By
Camilla Rossi
BSc Anthropology alumnus
Following the murder of history teacher Samuel Paty on the 16th of October 2020, Italian journalist and academic Ernesto Galli Della Loggia published a short piece in the national newspaper Corriere della Sera titled: “Paty’s case teaches us: pay attention to the Jus Culturae”. What the journalist is referring to is a 2015 law proposal drafted during the Renzi Cabinet (2014-2016). Its aim: to reform the procedures for the acquisition of Italian citizenship.
The criteria currently regulating access to Italian citizenship are among the most restrictive in the European Union. Citizenship acquisition is regulated by Law no. 91/1992, according to which citizenship can only be acquired at birth through the ‘jus sanguinis’ (law of the blood), meaning nationality by descent without limitation of generation. Children born in Italy from foreign parents can become citizens after residing in the country legally and without interruptions until reaching eighteen years old, when they can declare their will to acquire Italian citizenship within the day in which they turn nineteen. In the case of third-country nationals, the minimum period of naturalisation is four years for EU-citizens and ten years for non-EU citizens, with the exception of citizenship acquired through marriage of an Italian citizen.
The jus culturae opened the possibility for minors who are born in Italy from foreign parents, or have arrived before twelve years old, to obtain Italian citizenship after regularly attending, and successfully completing, at least one educational cycle (average 5 years) in Italian schools. Although the law did not pass in 2017, and was mainly neglected during the following Conte Cabinet, it sparked a discussion which still widely engages young people, both in the media and in the streets.

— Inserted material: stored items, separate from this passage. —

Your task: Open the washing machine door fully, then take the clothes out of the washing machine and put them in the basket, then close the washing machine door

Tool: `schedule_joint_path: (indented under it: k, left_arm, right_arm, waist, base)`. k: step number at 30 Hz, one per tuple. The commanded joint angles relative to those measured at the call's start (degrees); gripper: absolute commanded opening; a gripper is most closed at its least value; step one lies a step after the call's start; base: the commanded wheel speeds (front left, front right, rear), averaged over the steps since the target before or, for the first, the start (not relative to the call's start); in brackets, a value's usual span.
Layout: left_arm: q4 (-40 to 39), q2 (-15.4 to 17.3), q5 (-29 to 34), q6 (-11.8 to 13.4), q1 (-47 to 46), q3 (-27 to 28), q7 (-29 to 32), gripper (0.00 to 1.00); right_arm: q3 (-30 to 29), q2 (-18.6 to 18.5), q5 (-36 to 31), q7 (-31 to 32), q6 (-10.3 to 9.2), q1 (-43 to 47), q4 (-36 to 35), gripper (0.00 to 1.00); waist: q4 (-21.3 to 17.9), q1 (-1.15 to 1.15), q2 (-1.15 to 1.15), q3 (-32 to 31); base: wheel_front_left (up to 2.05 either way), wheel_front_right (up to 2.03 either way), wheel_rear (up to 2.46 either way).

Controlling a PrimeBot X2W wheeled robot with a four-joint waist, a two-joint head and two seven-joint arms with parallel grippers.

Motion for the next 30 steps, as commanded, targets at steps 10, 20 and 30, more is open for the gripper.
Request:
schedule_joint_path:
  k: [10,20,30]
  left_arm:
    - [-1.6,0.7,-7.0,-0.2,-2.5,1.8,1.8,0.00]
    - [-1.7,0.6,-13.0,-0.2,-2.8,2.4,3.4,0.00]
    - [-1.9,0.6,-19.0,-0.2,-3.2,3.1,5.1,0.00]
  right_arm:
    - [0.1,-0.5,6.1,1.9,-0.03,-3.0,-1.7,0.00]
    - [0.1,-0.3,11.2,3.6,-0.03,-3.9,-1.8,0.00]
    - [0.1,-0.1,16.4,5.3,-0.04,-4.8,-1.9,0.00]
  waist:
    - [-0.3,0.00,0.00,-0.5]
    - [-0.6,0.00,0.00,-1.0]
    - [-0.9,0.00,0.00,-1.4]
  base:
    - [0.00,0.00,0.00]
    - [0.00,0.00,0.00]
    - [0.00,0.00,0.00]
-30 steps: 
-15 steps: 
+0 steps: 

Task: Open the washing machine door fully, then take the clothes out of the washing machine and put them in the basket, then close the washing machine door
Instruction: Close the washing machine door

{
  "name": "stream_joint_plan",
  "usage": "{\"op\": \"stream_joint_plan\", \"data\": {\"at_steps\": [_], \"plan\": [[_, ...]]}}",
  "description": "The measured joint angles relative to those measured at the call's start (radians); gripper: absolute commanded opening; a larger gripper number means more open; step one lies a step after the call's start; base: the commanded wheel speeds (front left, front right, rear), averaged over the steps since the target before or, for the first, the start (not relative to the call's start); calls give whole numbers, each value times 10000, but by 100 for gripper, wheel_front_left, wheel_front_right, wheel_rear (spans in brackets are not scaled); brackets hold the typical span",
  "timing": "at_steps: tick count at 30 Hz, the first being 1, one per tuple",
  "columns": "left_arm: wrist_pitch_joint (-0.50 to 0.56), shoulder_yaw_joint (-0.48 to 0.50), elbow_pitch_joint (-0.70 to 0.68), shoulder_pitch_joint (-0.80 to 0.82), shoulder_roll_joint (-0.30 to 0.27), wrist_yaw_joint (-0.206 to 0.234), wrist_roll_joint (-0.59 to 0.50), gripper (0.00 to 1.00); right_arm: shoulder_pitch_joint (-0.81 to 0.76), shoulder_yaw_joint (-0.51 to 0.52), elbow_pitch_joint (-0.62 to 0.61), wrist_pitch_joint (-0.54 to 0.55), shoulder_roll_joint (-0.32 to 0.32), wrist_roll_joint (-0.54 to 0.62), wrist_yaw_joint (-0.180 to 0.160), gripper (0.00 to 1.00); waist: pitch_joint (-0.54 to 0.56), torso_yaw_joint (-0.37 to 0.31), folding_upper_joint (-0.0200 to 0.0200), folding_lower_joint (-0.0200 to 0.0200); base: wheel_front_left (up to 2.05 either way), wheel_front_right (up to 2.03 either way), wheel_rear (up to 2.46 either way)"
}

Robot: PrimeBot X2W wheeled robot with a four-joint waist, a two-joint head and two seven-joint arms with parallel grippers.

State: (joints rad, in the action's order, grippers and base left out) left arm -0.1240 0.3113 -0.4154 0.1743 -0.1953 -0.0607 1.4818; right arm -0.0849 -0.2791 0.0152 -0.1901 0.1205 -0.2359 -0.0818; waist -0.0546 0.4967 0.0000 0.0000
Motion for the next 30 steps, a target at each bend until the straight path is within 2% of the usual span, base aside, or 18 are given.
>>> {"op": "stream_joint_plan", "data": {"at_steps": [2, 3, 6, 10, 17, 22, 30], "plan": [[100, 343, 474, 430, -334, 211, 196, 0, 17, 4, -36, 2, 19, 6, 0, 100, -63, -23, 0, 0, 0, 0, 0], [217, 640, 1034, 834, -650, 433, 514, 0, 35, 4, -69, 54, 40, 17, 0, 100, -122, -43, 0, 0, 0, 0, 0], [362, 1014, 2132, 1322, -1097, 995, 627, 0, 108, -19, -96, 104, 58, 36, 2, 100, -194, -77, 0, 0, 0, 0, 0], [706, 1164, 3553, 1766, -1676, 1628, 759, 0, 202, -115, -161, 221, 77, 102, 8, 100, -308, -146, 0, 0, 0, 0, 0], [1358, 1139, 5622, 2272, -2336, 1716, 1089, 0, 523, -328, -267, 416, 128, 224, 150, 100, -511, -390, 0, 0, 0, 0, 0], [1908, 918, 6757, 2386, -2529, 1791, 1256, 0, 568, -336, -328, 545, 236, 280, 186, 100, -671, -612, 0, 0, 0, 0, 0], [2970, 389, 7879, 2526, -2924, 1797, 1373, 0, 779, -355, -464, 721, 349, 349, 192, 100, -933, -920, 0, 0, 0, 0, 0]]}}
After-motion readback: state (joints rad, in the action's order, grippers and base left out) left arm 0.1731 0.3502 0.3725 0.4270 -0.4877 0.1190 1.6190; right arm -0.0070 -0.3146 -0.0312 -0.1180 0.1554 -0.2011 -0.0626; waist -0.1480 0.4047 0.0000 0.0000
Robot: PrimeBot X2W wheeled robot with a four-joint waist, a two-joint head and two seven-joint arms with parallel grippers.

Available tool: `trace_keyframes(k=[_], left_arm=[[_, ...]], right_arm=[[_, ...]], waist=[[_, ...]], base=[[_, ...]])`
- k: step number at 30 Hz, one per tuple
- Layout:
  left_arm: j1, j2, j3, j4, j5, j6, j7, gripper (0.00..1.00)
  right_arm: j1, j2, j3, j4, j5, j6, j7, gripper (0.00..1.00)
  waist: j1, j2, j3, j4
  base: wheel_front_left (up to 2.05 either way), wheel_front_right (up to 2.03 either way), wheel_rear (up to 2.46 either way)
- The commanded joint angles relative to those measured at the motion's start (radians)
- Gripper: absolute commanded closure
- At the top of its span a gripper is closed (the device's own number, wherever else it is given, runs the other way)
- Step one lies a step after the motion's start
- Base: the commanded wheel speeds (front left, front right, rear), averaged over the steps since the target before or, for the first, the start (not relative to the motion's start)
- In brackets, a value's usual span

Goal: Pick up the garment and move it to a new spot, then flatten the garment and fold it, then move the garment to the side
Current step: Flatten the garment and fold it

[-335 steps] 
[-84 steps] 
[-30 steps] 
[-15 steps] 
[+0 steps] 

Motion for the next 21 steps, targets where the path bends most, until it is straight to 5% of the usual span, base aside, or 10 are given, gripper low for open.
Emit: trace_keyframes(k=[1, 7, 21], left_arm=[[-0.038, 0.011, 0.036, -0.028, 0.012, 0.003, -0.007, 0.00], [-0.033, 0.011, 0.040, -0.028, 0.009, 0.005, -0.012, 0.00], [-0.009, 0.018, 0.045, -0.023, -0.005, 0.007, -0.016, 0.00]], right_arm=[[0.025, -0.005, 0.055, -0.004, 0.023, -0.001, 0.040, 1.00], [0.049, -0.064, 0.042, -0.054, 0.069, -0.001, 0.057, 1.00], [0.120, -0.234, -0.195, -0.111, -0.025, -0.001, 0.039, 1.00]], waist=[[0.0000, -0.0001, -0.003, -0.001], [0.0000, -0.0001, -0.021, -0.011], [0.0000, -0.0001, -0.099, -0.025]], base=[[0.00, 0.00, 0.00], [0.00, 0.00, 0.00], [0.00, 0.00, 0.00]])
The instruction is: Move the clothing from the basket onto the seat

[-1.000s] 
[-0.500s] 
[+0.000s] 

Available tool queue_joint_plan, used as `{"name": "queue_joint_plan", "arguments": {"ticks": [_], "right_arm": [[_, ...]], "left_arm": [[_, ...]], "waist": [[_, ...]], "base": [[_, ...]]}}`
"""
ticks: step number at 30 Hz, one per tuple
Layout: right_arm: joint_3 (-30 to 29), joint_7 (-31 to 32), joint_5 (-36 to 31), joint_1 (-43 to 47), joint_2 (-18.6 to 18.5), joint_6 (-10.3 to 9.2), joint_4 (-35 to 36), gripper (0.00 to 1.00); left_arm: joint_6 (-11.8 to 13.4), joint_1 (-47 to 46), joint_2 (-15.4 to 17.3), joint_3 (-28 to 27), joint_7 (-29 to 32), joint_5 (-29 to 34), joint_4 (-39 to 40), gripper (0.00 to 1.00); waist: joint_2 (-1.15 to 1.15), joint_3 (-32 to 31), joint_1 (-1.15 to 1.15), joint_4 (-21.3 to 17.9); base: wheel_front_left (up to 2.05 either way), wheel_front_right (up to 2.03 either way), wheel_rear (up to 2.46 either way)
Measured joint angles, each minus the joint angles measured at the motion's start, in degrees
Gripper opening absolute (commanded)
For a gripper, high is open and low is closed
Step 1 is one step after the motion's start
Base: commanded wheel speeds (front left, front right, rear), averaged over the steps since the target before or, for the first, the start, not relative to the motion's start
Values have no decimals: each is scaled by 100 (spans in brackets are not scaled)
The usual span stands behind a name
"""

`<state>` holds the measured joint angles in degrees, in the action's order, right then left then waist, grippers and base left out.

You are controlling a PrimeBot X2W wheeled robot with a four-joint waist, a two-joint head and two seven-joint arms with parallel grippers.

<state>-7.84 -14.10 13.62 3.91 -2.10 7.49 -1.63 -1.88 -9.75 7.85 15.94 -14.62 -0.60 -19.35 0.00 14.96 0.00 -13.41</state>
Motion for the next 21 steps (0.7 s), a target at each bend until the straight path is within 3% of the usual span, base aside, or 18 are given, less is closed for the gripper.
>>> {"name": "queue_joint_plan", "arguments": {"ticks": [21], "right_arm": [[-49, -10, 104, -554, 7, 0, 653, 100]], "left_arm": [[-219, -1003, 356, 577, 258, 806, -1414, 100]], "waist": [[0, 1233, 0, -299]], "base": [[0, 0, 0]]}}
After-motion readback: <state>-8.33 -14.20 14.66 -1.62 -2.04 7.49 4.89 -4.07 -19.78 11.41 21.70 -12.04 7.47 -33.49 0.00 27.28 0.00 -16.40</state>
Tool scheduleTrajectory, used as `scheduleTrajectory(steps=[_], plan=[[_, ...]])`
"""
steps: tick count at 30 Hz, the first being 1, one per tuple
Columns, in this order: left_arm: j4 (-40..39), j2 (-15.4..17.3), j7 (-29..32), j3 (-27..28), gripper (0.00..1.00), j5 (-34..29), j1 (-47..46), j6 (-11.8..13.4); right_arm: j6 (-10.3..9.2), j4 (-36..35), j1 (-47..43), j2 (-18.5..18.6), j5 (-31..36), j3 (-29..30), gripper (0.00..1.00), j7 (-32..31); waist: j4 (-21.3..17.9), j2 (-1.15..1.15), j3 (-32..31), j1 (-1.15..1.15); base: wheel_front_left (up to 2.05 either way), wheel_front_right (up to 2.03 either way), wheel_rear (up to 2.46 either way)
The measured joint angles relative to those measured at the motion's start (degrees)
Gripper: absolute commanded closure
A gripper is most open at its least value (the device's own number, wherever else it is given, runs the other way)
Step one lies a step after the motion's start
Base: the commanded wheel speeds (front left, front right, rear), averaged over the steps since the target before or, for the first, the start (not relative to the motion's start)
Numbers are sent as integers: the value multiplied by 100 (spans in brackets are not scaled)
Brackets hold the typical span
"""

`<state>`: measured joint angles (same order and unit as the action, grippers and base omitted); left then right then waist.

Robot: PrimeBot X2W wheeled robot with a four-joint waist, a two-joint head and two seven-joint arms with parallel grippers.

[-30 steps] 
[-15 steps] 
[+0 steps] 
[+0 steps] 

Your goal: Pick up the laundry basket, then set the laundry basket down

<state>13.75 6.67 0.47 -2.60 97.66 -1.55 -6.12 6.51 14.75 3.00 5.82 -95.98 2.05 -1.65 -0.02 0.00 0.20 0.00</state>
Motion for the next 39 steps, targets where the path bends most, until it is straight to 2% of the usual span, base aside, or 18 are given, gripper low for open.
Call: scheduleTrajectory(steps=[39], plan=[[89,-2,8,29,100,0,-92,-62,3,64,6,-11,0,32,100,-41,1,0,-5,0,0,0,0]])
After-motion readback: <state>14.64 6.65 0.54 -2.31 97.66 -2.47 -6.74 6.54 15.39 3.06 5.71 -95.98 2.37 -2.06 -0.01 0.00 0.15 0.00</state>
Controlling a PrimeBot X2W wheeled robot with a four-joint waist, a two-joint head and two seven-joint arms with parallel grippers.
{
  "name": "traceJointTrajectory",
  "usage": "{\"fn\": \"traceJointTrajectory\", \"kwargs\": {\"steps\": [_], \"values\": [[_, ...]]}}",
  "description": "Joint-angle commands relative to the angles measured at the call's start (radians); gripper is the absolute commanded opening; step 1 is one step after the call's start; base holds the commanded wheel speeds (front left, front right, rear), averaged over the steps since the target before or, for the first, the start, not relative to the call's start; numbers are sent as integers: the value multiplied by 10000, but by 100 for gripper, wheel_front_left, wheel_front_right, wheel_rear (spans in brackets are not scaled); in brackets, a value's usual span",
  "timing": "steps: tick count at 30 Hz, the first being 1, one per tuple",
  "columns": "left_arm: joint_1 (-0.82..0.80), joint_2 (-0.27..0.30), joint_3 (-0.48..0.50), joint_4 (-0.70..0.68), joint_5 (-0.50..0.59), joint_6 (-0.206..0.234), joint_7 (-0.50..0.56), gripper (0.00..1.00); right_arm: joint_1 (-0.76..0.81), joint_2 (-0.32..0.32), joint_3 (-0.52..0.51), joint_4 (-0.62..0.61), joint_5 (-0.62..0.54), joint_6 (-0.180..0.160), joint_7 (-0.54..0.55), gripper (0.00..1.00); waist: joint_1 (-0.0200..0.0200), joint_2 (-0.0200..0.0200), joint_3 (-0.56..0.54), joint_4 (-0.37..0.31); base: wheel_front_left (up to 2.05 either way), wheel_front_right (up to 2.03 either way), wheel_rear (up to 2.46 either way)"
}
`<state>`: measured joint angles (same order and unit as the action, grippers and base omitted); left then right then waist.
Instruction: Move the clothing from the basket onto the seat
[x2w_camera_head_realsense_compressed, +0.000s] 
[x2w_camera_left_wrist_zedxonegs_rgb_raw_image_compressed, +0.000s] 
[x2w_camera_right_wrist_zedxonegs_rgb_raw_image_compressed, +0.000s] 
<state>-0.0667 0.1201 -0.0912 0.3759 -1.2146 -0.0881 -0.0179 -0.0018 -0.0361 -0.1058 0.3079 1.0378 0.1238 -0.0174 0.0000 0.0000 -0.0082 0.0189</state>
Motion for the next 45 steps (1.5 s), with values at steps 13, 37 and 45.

Della Loggia took the French events as an occasion to warn the Italian public that we should be ‘wary’ to whom we grant the right of citizenship. With a populist and alarmist tone, he highlights the ‘scary, double-sided role’ the Muslim students played in Paty’s murder, and reflects on how one educational cycle ‘might not be enough to cleanse young people from perverted influences’. This kind of discourse is not uncommon in contemporary Italy. The notion of citizenship, sitting at the core of what it means to build a modern political community, is functioning as the political battleground through which different conceptualisations of national belonging are being contested along religious and racial lines.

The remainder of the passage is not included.